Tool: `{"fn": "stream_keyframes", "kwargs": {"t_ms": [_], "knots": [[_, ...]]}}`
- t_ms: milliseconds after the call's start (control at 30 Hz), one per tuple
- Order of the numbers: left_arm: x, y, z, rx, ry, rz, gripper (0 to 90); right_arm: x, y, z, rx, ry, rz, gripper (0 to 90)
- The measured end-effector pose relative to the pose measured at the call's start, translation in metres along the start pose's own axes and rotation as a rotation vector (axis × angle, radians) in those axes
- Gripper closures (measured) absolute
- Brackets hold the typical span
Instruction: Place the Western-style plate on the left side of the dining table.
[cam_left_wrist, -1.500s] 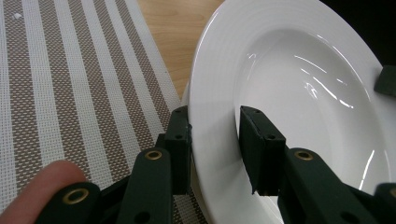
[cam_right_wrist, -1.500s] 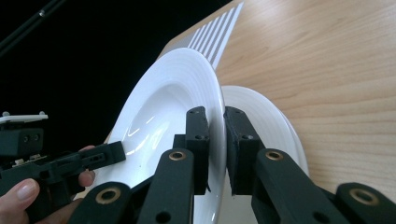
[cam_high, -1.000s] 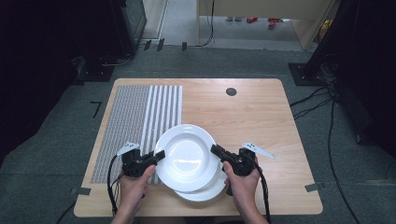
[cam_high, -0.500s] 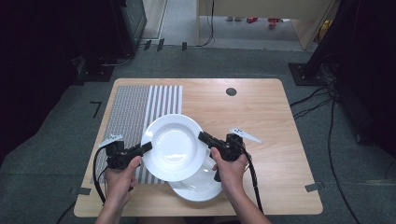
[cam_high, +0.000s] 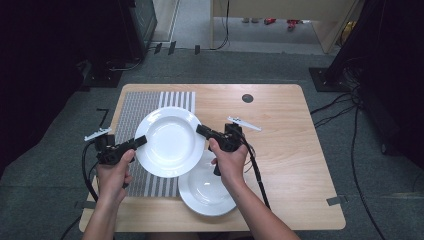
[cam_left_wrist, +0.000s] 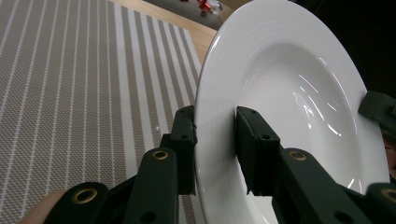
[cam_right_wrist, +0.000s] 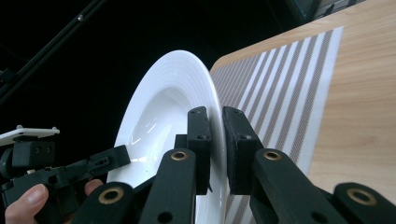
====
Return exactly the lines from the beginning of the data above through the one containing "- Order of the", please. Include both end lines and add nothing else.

Tool: `{"fn": "stream_keyframes", "kwargs": {"t_ms": [_], "knots": [[_, ...]]}}`
- t_ms: milliseconds after the call's start (control at 30 Hz), one per tuple
- Order of the numbers: left_arm: x, y, z, rx, ry, rz, gripper (0 to 90); right_arm: x, y, z, rx, ry, rz, gripper (0 to 90)

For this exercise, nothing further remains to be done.